Stored items from a collection
┄┄┄┄┄┄┄┄┄┄
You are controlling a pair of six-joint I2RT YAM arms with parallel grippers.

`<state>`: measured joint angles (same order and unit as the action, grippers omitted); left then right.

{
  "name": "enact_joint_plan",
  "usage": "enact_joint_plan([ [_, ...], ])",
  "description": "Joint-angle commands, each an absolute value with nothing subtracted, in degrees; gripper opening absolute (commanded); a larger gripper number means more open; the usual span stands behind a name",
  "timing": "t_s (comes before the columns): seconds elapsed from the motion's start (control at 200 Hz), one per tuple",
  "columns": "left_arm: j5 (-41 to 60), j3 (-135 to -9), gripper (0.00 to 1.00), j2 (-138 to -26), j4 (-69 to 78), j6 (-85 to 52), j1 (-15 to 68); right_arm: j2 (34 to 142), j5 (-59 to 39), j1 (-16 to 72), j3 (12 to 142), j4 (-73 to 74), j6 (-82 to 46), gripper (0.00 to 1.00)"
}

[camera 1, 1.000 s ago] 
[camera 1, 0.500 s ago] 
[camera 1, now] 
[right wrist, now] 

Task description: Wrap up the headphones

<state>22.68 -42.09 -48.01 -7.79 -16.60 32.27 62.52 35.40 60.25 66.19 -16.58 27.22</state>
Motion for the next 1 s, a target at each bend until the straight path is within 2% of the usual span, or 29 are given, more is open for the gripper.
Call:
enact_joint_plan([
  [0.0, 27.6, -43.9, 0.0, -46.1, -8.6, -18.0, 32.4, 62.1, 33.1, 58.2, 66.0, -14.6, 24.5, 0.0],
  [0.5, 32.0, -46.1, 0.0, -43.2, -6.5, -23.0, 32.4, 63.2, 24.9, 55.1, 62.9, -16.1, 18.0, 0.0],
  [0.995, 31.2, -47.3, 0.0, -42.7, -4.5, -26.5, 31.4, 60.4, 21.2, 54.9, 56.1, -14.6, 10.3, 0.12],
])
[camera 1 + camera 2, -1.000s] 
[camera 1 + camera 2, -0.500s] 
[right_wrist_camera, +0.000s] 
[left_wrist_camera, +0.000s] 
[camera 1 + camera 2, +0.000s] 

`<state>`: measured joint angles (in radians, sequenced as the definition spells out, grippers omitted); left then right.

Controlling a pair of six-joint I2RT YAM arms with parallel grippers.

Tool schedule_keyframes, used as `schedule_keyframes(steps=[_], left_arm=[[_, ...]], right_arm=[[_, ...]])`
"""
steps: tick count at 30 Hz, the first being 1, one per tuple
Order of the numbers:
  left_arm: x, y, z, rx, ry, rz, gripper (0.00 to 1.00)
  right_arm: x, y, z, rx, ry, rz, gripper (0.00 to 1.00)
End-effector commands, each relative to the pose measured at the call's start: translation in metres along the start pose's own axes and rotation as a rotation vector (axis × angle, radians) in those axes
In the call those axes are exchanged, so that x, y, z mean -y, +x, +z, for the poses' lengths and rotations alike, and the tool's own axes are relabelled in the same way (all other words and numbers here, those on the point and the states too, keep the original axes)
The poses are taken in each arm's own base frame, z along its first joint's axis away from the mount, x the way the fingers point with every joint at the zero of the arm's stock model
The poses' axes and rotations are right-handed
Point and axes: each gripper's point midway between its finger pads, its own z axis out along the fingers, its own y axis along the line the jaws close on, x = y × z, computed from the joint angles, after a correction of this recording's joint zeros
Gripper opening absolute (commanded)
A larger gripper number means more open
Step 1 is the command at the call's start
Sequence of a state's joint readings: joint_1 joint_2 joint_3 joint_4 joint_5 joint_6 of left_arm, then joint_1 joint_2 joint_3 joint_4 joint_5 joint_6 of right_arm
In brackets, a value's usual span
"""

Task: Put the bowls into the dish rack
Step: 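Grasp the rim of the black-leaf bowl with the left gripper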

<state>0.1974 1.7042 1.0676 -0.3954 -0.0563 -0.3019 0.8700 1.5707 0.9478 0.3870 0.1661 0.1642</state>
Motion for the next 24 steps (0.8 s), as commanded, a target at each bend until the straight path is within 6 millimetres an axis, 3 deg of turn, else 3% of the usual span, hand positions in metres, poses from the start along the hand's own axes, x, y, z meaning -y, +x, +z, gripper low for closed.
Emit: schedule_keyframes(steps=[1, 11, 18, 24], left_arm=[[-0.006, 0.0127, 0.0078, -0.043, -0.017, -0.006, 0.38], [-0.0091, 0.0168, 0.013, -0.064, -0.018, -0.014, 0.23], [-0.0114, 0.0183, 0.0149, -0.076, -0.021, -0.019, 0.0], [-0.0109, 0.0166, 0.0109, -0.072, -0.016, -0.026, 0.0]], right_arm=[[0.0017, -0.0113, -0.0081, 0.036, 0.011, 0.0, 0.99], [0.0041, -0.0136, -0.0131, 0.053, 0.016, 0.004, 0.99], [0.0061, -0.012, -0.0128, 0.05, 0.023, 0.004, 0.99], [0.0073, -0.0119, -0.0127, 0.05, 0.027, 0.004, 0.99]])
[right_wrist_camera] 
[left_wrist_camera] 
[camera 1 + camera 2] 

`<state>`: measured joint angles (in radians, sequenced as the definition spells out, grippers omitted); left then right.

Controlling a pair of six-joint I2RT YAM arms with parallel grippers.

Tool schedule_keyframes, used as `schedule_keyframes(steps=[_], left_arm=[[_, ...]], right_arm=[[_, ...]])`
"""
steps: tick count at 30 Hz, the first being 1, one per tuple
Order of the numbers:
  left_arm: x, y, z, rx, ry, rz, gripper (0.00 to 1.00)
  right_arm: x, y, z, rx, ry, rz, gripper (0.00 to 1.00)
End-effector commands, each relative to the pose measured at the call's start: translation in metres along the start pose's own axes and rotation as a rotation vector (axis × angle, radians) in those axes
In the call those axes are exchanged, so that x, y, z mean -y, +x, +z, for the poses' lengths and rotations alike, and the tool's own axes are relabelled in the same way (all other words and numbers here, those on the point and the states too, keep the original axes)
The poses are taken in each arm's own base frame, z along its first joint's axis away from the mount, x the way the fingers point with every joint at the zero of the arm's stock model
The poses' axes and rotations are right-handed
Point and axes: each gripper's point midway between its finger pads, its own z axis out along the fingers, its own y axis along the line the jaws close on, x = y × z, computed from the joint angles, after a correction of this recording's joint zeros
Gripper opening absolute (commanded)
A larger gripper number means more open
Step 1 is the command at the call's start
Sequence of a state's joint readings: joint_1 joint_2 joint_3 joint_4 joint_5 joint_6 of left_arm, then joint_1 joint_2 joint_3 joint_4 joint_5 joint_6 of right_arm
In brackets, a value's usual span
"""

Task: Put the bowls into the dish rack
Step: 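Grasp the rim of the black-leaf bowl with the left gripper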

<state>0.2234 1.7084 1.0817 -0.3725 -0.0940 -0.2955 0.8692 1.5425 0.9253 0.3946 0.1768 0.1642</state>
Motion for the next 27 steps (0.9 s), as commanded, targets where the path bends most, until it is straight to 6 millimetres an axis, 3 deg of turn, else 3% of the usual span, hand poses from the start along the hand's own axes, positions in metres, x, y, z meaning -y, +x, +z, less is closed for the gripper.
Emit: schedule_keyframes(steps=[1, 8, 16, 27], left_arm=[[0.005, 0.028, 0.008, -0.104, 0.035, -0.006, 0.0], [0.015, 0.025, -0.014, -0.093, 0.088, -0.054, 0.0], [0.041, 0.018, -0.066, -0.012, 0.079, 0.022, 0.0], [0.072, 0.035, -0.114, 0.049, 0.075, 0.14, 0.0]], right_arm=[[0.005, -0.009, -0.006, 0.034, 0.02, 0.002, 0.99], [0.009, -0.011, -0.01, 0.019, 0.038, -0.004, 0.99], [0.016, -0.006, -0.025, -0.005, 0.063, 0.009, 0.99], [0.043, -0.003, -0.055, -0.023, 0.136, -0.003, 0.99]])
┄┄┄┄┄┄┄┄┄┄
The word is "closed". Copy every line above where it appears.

RESULT OF THIS EXERCISE.
Motion for the next 24 steps (0.8 s), as commanded, a target at each bend until the straight path is within 6 millimetres an axis, 3 deg of turn, else 3% of the usual span, hand positions in metres, poses from the start along the hand's own axes, x, y, z meaning -y, +x, +z, gripper low for closed.
Motion for the next 27 steps (0.9 s), as commanded, targets where the path bends most, until it is straight to 6 millimetres an axis, 3 deg of turn, else 3% of the usual span, hand poses from the start along the hand's own axes, positions in metres, x, y, z meaning -y, +x, +z, less is closed for the gripper.

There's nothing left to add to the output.